REQUIRED WORK:
Each line below is to be written out in full, exactly as shown.

=-=-=-=-=

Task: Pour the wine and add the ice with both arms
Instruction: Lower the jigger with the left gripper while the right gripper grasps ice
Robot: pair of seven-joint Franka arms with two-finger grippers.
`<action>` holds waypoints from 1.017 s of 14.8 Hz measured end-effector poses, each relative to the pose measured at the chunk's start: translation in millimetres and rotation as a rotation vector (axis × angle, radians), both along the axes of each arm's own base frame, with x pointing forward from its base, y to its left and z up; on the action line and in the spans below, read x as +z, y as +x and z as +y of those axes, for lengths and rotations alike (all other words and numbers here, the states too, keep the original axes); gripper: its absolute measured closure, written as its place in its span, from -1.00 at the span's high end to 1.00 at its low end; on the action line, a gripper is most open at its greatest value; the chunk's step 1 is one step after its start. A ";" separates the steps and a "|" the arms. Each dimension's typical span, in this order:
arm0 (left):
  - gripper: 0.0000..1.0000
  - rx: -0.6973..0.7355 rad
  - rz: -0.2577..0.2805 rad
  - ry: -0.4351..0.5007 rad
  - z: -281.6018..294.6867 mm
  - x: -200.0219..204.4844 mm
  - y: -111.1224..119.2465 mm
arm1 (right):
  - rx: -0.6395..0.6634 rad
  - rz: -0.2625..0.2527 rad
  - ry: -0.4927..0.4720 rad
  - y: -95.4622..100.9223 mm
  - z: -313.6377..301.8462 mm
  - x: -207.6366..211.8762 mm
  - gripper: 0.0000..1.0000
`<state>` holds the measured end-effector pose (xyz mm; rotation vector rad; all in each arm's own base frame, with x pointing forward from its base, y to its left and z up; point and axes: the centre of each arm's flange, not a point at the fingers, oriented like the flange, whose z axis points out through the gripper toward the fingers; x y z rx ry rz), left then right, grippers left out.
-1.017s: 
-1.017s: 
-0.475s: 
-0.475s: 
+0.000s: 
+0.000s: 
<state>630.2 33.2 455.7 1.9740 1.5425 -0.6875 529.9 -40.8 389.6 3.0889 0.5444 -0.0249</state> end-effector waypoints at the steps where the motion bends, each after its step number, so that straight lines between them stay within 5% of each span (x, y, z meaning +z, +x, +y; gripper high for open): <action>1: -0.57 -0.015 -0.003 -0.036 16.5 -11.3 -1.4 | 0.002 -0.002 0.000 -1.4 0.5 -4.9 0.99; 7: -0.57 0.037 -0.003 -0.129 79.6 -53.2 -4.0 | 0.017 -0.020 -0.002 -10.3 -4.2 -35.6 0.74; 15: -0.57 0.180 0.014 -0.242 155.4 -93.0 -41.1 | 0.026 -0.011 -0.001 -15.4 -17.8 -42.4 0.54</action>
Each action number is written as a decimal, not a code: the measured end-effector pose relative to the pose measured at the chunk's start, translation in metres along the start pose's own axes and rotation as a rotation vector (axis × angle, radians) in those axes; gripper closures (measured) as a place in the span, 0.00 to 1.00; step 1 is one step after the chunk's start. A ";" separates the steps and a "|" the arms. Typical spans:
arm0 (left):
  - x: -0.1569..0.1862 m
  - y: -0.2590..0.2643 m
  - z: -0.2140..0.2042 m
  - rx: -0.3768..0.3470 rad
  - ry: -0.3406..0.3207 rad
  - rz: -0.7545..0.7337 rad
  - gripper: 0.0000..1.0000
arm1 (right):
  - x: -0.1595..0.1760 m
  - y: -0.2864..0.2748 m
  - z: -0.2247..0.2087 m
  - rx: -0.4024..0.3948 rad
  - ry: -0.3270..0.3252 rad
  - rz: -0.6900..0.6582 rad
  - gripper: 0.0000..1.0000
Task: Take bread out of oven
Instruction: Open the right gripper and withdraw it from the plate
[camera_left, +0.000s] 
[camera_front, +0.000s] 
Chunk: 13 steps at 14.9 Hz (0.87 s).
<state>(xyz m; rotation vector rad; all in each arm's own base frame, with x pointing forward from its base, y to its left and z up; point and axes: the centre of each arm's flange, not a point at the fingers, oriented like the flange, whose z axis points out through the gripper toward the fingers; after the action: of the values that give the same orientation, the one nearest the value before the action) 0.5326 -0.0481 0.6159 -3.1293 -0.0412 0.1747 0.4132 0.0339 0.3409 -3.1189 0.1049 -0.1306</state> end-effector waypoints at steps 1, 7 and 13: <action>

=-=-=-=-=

SOLUTION:
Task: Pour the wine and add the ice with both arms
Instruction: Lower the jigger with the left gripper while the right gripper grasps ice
Robot: pair of seven-joint Franka arms with two-finger grippers.
`<action>` holds waypoints from 1.017 s of 14.8 Hz measured end-effector poses, each relative to the pose measured at the chunk's start: translation in millimetres and rotation as a rotation vector (axis × angle, radians), both along the axes of each arm's own base frame, with x pointing forward from its base, y to its left and z up; on the action line and in the spans below, read x as +z, y as +x and z as +y of those axes, for lengths and rotations alike (all other words and numbers here, the states too, keep the original axes); gripper: its absolute measured closure, written as its place in its span, from -1.00 at the span's high end to 1.00 at its low end; on the action line, a gripper is most open at its greatest value; the chunk's step 1 is one step after its start. A ";" separates the steps and a "|" the arms. Each dimension's typical span, in this order:
arm0 (left):
  - gripper: 0.0000..1.0000
  - rx: -0.6973..0.7355 rad
  - rz: -0.2577..0.2805 rad
  - ry: -0.4351..0.5007 rad
  - z: -281.6018..294.6867 mm
  - x: -200.0219..204.4844 mm
  - y: -111.1224..119.2465 mm
arm1 (right):
  - rx: -0.6395..0.6634 rad
  - rz: -0.2625..0.2527 rad
  - ry: -0.4927..0.4720 rad
  - y: -95.4622..100.9223 mm
  - z: -313.6377..301.8462 mm
  - x: -207.6366..211.8762 mm
  - gripper: 0.0000..1.0000
`<state>` holds the measured end-effector pose (xyz mm; rotation vector rad; all in each arm's own base frame, with x pointing forward from its base, y to its left and z up; point and axes: the centre of each arm's flange, not a point at the fingers, oriented like the flange, whose z axis points out through the gripper toward the fingers; x y z rx ry rz), left then right, grippers left out.
-1.017s: 
-1.017s: 
-0.475s: 
-0.475s: 
+0.000s: 
+0.000s: 
<state>630.2 33.2 455.7 1.9740 1.5425 -0.6875 529.9 -40.8 389.6 3.0889 0.5444 -0.0249</state> end-effector waypoints at the steps where the motion bends, each after its step number, so that straight lines between them stay within 5% of each span (x, y, z meaning +z, +x, +y; gripper high for open): <action>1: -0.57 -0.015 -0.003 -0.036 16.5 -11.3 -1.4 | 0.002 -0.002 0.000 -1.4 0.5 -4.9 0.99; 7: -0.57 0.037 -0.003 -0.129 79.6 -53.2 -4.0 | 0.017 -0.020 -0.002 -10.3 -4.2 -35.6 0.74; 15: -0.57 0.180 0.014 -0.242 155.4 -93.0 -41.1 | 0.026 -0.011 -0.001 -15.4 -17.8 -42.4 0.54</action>
Each action number is written as a decimal, not a code: the measured end-effector pose relative to the pose measured at the chunk's start, translation in metres along the start pose's own axes and rotation as a rotation vector (axis × angle, radians) in those axes; gripper closures (measured) as a place in the span, 0.00 to 1.00; step 1 is one step after the chunk's start. A ";" separates the steps and a "|" the arms. Typical spans:
arm0 (left):
  - x: -0.1569..0.1862 m
  - y: -0.2590..0.2643 m
  - z: -0.2140..0.2042 m
  - rx: -0.3768..0.3470 rad
  - ry: -0.3406..0.3207 rad
  - rz: -0.7545..0.7337 rad
  - gripper: 0.0000..1.0000
arm1 (right):
  - x: -0.1595..0.1760 m
  - y: -0.2864..0.2748 m
  - z: -0.2247..0.2087 m
  - rx: -0.4024..0.3948 rad
  - ry: -0.3270..0.3252 rad
  - rz: -0.6900..0.6582 rad
  - gripper: 0.0000..1.0000
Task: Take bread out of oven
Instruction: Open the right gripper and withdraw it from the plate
[camera_left, +0.000s] 
[camera_front, +0.000s] 
Chunk: 13 steps at 14.9 Hz (0.87 s).
<state>(xyz m; rotation vector rad; all in each arm's own base frame, with x pointing forward from its base, y to its left and z up; point and axes: the centre of each arm's flange, not a point at the fingers, oriented like the flange, whose z axis points out through the gripper toward the fingers; after the action: of the values that give the same orientation, the one nearest the value before the action) 0.5326 -0.0481 0.6159 -3.1293 -0.0412 0.1747 0.4132 0.0339 0.3409 -3.1189 0.1049 -0.1306</state> end-effector waypoints at steps 1, 7 and 13: <action>

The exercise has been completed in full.